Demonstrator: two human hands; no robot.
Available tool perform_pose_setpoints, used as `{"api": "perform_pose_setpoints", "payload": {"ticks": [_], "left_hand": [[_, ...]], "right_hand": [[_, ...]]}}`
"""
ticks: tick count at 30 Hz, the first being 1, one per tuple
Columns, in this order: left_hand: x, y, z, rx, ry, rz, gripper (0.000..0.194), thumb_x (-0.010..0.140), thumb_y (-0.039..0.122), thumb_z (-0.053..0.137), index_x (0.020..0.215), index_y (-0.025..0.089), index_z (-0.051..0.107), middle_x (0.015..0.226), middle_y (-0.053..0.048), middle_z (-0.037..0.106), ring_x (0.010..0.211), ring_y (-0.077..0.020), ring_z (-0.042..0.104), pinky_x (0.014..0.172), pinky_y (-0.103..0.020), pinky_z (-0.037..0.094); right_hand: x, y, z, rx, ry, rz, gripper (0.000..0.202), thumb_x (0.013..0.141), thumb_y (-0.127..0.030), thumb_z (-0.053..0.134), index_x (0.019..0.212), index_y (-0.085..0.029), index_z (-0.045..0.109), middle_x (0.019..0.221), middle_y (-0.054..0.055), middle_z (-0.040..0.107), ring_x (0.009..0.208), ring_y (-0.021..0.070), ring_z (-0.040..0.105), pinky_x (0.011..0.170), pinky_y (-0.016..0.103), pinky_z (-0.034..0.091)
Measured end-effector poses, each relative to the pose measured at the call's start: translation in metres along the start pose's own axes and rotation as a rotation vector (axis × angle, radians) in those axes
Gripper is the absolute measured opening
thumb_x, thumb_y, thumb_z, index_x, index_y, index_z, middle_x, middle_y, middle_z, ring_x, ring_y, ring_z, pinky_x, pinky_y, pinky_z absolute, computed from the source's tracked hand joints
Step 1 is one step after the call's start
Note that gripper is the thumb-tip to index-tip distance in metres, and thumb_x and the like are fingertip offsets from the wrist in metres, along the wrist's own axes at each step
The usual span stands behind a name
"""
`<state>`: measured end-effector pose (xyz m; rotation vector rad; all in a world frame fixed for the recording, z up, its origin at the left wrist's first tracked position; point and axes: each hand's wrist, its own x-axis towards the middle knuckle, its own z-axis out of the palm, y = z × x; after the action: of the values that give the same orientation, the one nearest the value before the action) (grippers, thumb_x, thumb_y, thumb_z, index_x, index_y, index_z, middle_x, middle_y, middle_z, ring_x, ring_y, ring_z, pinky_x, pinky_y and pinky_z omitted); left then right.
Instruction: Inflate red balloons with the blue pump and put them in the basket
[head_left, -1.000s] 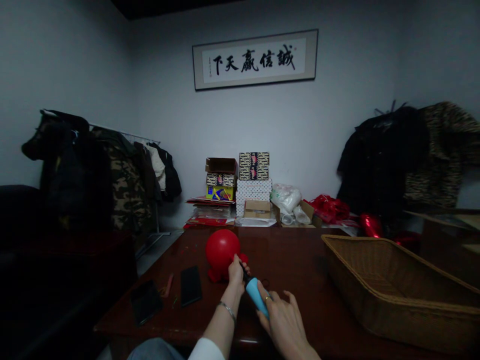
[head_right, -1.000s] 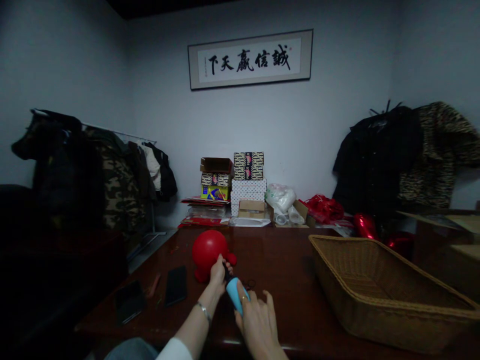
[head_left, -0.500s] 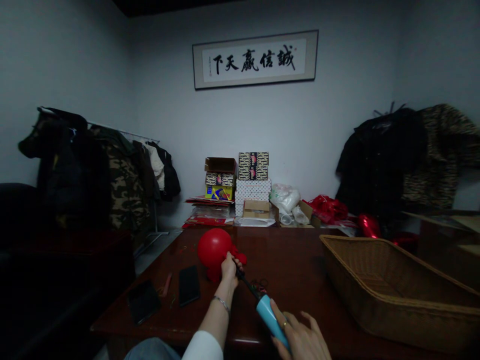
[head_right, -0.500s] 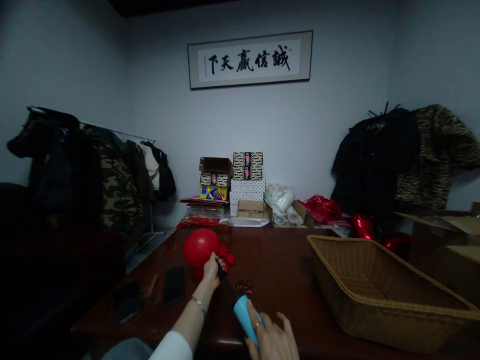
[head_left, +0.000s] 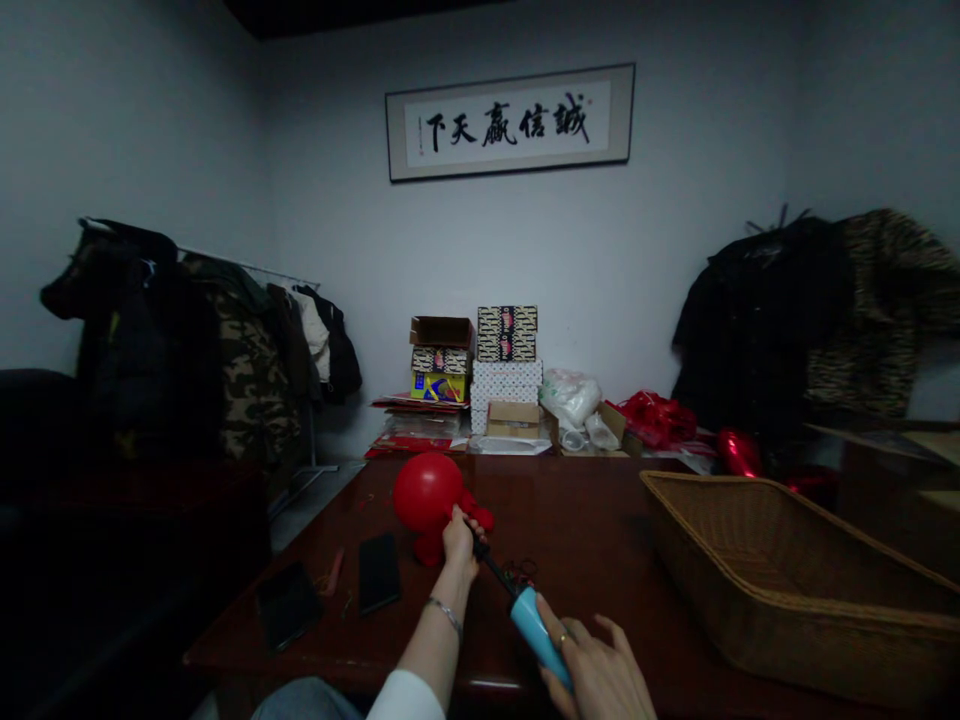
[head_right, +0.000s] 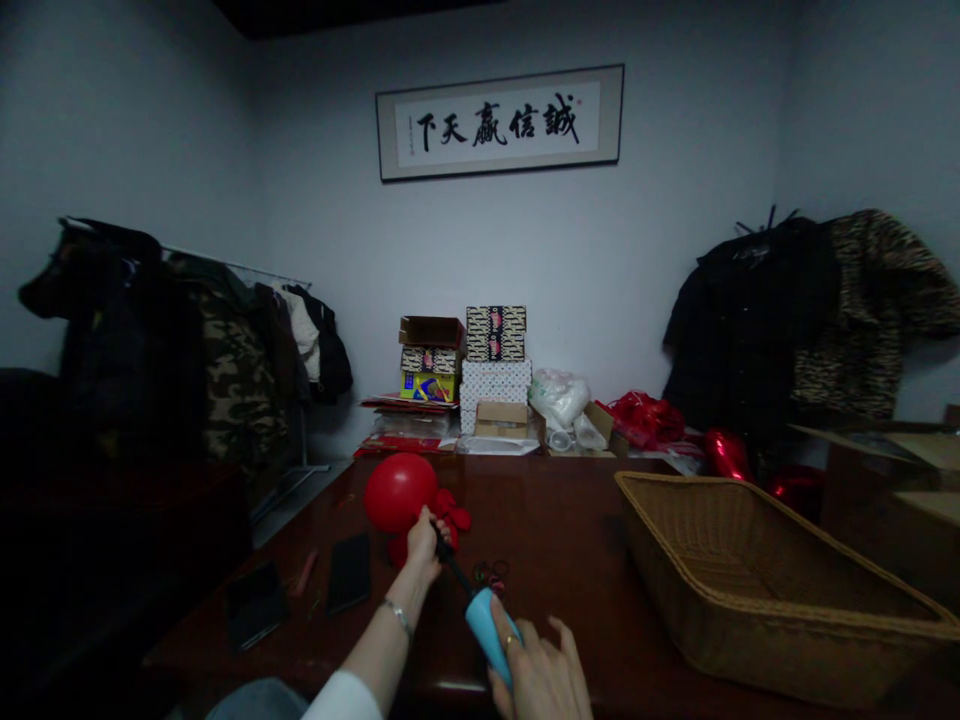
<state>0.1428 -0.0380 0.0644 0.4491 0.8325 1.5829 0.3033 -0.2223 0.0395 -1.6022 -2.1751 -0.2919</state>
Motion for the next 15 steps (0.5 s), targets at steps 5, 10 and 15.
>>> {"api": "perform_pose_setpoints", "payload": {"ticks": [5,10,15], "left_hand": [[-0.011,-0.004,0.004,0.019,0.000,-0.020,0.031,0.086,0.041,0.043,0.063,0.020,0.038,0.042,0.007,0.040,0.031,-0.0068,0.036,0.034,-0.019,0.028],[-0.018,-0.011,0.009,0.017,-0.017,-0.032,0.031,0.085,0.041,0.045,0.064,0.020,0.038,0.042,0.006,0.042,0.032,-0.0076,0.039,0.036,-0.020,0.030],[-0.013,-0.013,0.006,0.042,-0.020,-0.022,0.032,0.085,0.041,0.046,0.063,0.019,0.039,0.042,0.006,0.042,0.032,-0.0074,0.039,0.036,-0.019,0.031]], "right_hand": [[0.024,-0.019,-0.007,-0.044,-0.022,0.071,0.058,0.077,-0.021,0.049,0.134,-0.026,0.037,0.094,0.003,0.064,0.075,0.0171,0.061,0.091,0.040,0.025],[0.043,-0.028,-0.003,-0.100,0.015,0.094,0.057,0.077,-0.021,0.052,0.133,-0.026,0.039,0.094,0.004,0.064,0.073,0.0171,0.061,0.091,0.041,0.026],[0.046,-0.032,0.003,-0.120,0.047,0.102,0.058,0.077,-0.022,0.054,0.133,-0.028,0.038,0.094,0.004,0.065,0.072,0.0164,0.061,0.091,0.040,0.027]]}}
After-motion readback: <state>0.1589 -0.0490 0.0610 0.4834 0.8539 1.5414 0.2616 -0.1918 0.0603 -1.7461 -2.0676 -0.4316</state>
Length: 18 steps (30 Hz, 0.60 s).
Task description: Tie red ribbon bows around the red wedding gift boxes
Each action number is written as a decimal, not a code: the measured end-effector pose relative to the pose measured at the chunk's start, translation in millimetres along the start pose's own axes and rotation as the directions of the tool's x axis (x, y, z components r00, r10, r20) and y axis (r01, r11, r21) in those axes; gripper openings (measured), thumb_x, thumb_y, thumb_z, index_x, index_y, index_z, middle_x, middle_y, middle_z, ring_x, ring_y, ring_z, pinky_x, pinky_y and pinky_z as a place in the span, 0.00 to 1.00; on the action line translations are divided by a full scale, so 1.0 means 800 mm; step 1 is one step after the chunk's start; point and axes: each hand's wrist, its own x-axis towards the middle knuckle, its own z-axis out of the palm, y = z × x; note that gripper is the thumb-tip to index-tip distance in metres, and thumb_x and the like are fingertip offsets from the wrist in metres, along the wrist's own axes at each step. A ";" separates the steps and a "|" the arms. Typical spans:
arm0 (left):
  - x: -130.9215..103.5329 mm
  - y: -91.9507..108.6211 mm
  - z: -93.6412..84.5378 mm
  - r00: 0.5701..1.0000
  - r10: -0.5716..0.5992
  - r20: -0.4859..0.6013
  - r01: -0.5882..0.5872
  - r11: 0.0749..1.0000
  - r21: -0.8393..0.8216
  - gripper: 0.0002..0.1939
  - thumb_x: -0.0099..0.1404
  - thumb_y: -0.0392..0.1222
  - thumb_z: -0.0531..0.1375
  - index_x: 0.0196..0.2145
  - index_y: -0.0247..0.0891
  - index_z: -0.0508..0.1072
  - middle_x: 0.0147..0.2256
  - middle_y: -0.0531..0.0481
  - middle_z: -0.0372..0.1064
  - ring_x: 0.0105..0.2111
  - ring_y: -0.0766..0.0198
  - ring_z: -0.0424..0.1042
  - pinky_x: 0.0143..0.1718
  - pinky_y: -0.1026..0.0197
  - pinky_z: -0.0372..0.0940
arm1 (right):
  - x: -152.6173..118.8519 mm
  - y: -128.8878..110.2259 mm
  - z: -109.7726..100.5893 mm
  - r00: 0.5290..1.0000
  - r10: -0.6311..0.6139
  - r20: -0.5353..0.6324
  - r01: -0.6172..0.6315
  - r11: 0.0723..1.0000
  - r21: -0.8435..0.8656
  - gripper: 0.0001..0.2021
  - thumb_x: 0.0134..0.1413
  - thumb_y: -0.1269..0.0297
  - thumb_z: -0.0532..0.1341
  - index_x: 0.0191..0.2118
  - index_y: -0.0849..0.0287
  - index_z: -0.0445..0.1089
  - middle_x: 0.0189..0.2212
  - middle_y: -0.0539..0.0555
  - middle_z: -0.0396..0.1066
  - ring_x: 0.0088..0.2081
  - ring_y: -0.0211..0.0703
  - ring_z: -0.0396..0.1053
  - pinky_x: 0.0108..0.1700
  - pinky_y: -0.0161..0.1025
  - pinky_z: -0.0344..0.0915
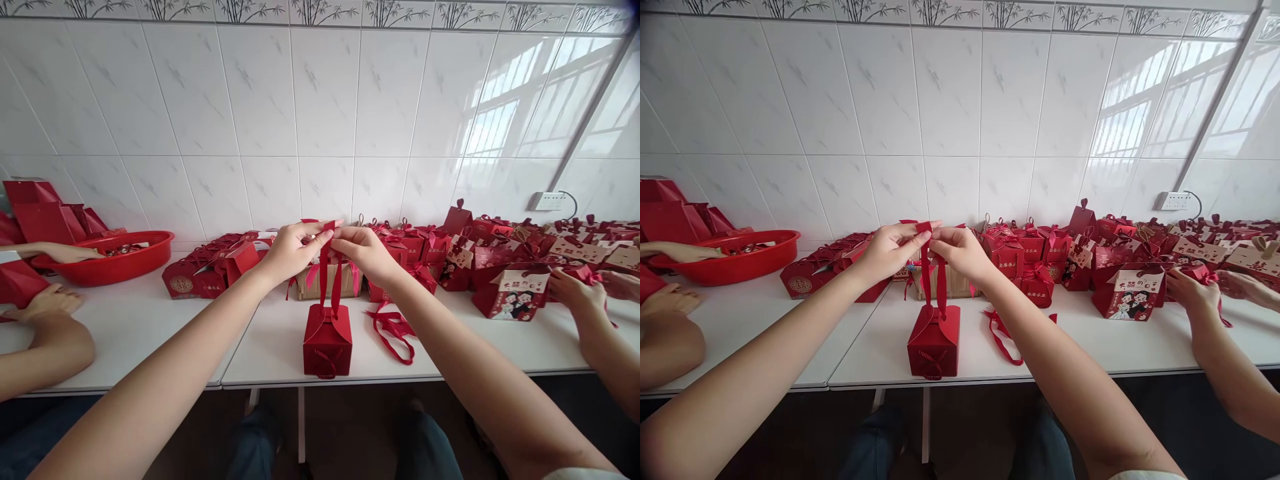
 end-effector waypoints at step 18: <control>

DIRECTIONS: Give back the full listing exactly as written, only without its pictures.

COMPLETED EXERCISE:
Demonstrator: two human hands; no robot.
Available tool perform_pose_setpoints, used as `{"api": "perform_pose_setpoints", "payload": {"ticks": [_], "left_hand": [[_, ...]], "right_hand": [[_, ...]]}}`
"""
ticks: tick count at 30 Hz, the first being 1, one per tuple
Columns, in this order: left_hand: x, y, z, rx, ry, rz, gripper (0.000..0.194), thumb_x (-0.010..0.140), thumb_y (-0.039..0.122), thumb_z (-0.053..0.137), index_x (0.020..0.215), index_y (-0.025..0.089), index_z (-0.051..0.107), middle_x (0.015..0.226), middle_y (-0.053..0.048), middle_z (-0.037..0.106), ring_x (0.010..0.211), ring_y (-0.077..0.020), ring_z (-0.042..0.104), pinky_x (0.014..0.172), pinky_y (-0.103..0.020), pinky_z (-0.037..0.094); right_hand: x, y, z, rx, ry, rz, gripper (0.000..0.202), thumb_x (0.013..0.141), thumb_y (-0.127..0.030), thumb_z (-0.053..0.134), index_x (0.019..0.212), index_y (-0.085..0.029), index_z (-0.045..0.109), middle_x (0.019..0.221), middle_y (-0.054..0.055), middle_z (-0.040..0.107), ring_x (0.009..0.208), ring_y (-0.021..0.070), ring_z (-0.040..0.105), pinky_x (0.011..0.170), pinky_y (-0.016..0.103), pinky_z (-0.034..0.091)
Measured end-effector poses, each relative to the pose measured at the call's start: translation in metres along the start pose's own axes and rotation as a rotation vector (axis × angle, radians) in those axes
Gripper is the absolute measured opening
thumb_x, thumb_y, thumb_z, index_x, index_y, index_z, middle_x, middle_y, middle_z, ring_x, ring_y, ring_z, pinky_x, pinky_y, pinky_z absolute, computed from the source's tracked hand joints
Step 1 is one step after the call's start
Note that gripper is the thumb-tip to index-tip distance in metres, and thumb_x and the like are fingertip offsets from the wrist in metres, along the wrist's own axes at each step
The usual span stands behind a name
"""
`<state>`: measured end-effector pose (xyz m; rotation vector rad; all in a world frame fixed for the recording, z up, its origin at the left wrist's first tracked position; point and axes: each hand's wrist, its own x-axis towards the middle knuckle, its own z-axis out of the palm, y = z × x; after the action: of the values that give the same orientation, the one nearest the value before the action) (grippers, thumb_x, thumb_y, thumb_z, index_x, index_y, index_z, middle_x, middle_y, middle_z, ring_x, ring_y, ring_z, pinky_x, pinky_y and pinky_z omitted); left then right.
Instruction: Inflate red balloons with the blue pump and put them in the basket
[head_left, -1.000s] 
[head_right, -1.000s] 
[head_left, -0.500s] 
[head_right, -0.500s] 
[head_left, +0.000s] 
[head_right, +0.000s] 
<state>0.1428 -0.0380 0.0644 0.4491 0.8325 1.5829 0.3033 -0.2223 0.0395 -1.6022 -2.1751 -0.2919</state>
Motion for the next 15 steps (0.5 s), targets at steps 5, 10 and 15.
>>> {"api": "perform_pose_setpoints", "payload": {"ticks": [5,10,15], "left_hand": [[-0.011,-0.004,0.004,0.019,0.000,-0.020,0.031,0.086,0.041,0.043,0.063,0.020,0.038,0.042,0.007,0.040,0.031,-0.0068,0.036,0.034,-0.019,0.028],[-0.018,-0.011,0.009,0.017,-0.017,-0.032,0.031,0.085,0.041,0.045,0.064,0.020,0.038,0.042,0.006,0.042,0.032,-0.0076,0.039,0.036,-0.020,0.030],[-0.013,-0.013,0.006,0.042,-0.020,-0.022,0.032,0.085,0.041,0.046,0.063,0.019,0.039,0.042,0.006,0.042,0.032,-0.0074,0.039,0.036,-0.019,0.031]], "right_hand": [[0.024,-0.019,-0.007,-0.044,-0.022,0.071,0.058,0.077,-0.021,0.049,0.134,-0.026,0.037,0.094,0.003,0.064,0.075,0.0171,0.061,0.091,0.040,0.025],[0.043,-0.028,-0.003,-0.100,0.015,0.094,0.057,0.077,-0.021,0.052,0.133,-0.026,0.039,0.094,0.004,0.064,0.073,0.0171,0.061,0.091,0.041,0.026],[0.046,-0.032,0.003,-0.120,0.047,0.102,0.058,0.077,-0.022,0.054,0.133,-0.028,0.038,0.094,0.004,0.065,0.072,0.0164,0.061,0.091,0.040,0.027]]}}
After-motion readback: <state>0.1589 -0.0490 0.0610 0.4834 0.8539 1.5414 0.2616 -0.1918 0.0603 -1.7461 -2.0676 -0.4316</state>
Length: 18 steps (30 Hz, 0.60 s).
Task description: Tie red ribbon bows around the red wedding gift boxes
Each action number is written as a decimal, not a code: the measured end-effector pose relative to the pose measured at the chunk's start, translation in millimetres along the start pose's own axes and rotation as the directions of the tool's x axis (x, y, z components r00, r10, r20) and y axis (r01, r11, r21) in those axes; gripper openings (measured), thumb_x, thumb_y, thumb_z, index_x, index_y, index_z, middle_x, middle_y, middle_z, ring_x, ring_y, ring_z, pinky_x, pinky_y and pinky_z as a place in the span, 0.00 to 1.00; on the action line translations are divided by a full scale, so 1.0 means 800 mm; step 1 is one step after the chunk's start; point and axes: each hand's wrist, its own x-axis towards the middle knuckle, its own z-axis out of the palm, y = z × x; note that gripper is the thumb-tip to index-tip distance in metres, and thumb_x and the like are fingertip offsets from the wrist in metres, along the wrist's own axes at each step. A ";" separates the steps and a "|" the arms. Typical spans:
arm0 (left):
  - x: -130.9215..103.5329 mm
  - y: -91.9507..108.6211 mm
  - z: -93.6412..84.5378 mm
  - r00: 0.5701..1.0000
  - r10: -0.5716..0.5992
  - r20: -0.4859..0.6013
  - r01: -0.5882..0.5872
  - r11: 0.0749..1.0000
  - r21: -0.8393..0.8216
  - gripper: 0.0002..0.1939
  - thumb_x: -0.0099..0.1404
  - thumb_y: -0.0392..0.1222
  - thumb_z: -0.0531..0.1375
  - index_x: 0.0196..0.2145
  - index_y: -0.0247..0.0891
  - index_z: -0.0508..0.1072
  - middle_x: 0.0147..0.2256
  - middle_y: -0.0531..0.0481
  - middle_z: -0.0372..0.1064
  - ring_x: 0.0105..0.2111
  - ring_y: -0.0766..0.0198
  - ring_z: -0.0424..0.1042
  - pinky_x: 0.0143..0.1718
  - pinky_y: -0.1026..0.0197
  - pinky_z: -0.0372..0.0940
arm1 (right):
  - x: -152.6173..118.8519 mm
  - y: -128.8878..110.2259 mm
  - z: -109.7726..100.5893 mm
  - r00: 0.5290..1.0000
  - r10: -0.6311..0.6139
  - r20: -0.5353..0.6324
  - r01: -0.6172..0.6315
  - r11: 0.0723..1.0000
  - r21: -0.8435..0.8656
  - gripper: 0.0001..0.2021
  - thumb_x: 0.0134..0.1413
  - thumb_y: -0.1269..0.0297
  - thumb_z: -0.0532..0.1341
  - index_x: 0.0191..0.2118
  - index_y: -0.0849..0.0287
  - index_z: -0.0445..0.1089
  - middle_x: 0.0189..0.2212
  - middle_y: -0.0539..0.0555
  - middle_z: -0.0396..0.1066
  - ring_x: 0.0088..0.2081
  - ring_y: -0.0211..0.0703
  - ring_z: -0.0396..0.1053
  - pinky_x: 0.0108..0.1700
  - pinky_y: -0.0161..0.1025
  - pinky_z: -0.0344..0.0915
 end-effector waypoints at step 18: <control>

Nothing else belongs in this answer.